Ce concert a ouvert une brèche dans laquelle se sont engouffrés les sympathisants d'extrême droite.
"Les racines sont plus profondes, mais le concert les a sûrement encouragés, car ils ont vu le nombre de fans", analyse Florian Bieber.
Même le Premier ministre, Andrej Plenkovic, a assisté aux répétitions, et posté un selfie avec Thomson.
Depuis mai 2024, son parti le HDZ (droite) gouverne au sein d'une coalition avec le Mouvement patriotique, au discours nationaliste, anti-immigration, anti-LGBT, et qui prône l’interdiction de l’avortement dans un pays où l'église catholique est presque toute puissante.
"Foi, famille, patrie"
Thompson, dont le pseudonyme évoque un pistolet mitrailleur, est devenu célèbre pendant les conflits qui ont déchiré la Yougoslavie dans les années 1990.
Présentant ses concerts comme des célébrations de "la foi, la famille et la patrie", il rejette toute sympathie nazie, des accusations "inacceptables" selon lui.
Mainte fois, il a expliqué que le refrain de "Za dom spremni" n'a rien à voir avec le slogan Oustachi, même si les mots sont les mêmes. Il dit se référer à l'utilisation de ce même slogan par un groupe paramilitaire au début des années 1990.
Une phrase normalement interdite selon une décision de la Cour constitutionnelle en 2006. Mais répétée jusqu'au sein du Parlement par deux députés après le concert géant de Thomson cet été.
En octobre, plusieurs députés ont organisé au sein du Parlement une table ronde remettant en question le nombre de victimes du camp de concentration croate de Jasenovac, dans lequel 100.000 personnes ont été tuées, selon le musée américain de l'Holocauste.
La communauté juive a fustigé un évènement "scandaleux" et "une disgrâce morale".
Tensions serbo-croates
Un discours ultranationaliste qui ravive aussi les tensions entre Serbes et Croates, qui se sont affrontés pendant les guerres des années 1990.
Et si le respect des droits de la minorité serbe de Croatie était l'une des conditions de l'entrée du pays dans l'Union européenne en 2013, les discours antiserbes n'ont jamais disparu.

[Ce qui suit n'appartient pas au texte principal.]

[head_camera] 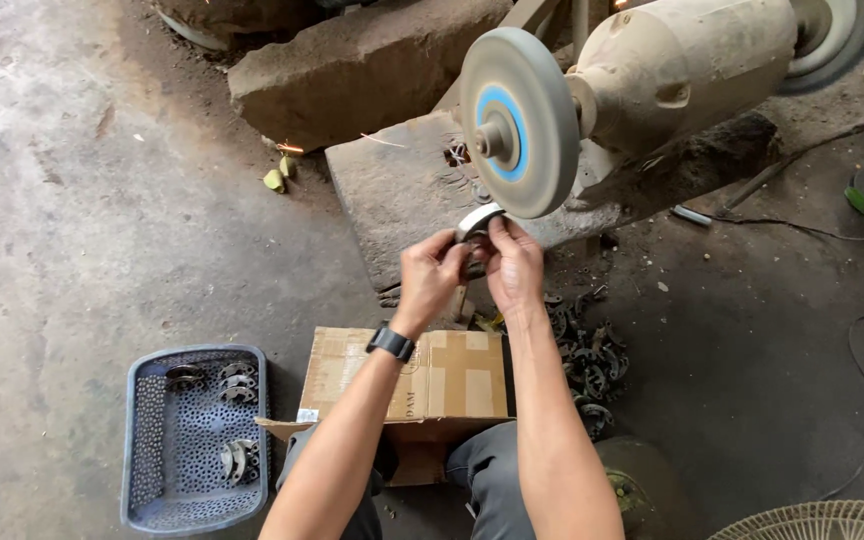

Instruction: The person sits on the floor and uses a bench grinder to smooth the edges of small metal parts. They pick up each part from a pile, hold it against the spinning wheel to create sparks, and then place the finished piece into a plastic basket.

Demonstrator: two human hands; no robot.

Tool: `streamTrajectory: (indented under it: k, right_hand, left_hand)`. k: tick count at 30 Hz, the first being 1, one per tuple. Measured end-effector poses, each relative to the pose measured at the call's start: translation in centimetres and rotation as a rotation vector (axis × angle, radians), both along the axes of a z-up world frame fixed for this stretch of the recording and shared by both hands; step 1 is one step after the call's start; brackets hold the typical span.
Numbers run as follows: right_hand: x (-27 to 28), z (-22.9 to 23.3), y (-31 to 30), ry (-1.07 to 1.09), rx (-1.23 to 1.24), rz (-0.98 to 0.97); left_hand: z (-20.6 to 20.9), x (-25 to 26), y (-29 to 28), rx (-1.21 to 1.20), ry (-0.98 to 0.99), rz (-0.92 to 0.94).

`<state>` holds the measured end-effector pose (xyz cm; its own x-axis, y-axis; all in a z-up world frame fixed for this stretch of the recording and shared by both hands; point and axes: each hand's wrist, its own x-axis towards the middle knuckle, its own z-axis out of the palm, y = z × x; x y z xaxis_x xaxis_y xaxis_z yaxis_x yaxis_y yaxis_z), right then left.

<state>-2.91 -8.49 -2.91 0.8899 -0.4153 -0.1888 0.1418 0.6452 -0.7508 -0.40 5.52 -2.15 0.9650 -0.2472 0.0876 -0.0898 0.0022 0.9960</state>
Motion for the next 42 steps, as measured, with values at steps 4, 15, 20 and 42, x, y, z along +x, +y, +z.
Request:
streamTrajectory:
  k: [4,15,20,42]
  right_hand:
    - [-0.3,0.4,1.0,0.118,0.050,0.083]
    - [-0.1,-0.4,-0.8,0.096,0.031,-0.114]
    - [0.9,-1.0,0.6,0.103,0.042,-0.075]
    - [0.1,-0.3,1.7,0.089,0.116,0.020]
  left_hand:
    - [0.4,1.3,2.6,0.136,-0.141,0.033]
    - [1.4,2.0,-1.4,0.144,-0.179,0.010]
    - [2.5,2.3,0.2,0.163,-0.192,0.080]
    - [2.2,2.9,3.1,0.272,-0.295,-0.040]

Pour Milorad Pupovac, le représentant de la minorité serbe - 3% des 3,8 millions d'habitants de Croatie, la situation n'a jamais été aussi tendue.
Début novembre, des hommes masqués ont pris d'assaut un événement culturel serbe en scandant des slogans fascistes, poussant à l'annulation de plusieurs événements similaires pour des raisons de sécurité. Des graffitis antiserbes ont aussi été signalés dans plusieurs villes.
"Nous n'avions jamais vu des groupes masqués de jeunes ultras s'en prendre ainsi à la culture, à la liberté d'expression et aux droits des minorités, et potentiellement bientôt aux institutions elles-mêmes", s'inquiète M. Pupovac.
- Nouvelles générations -
Dans les foules venues assister au concert de Thomson, au milieu des symboles pro-oustachis, de très nombreuses familles viennent avec des enfants et des adolescents, nés bien après la fin de la guerre.
Des nouvelles générations exposées à des idées ultra-nationalistes parfois même plus extrêmes que celles ayant cours pendant la guerre - "dans un contexte mondial où les idées radicales sont plus courantes, plus socialement acceptables", explique Florian Bieber.
Dimanche, environ 10.000 manifestants antifascistes se sont rassemblés en Croatie pour dénoncer les récentes actions antiserbes et la résurgence de la politique d'extrême droite dans leur pays.
"Il est temps pour une majorité silencieuse de dire quelque chose contre ces évolutions dangereuses et violentes", expliquait la militante Vedrana Bibic à l'AFP quelques jours avant la manifestation.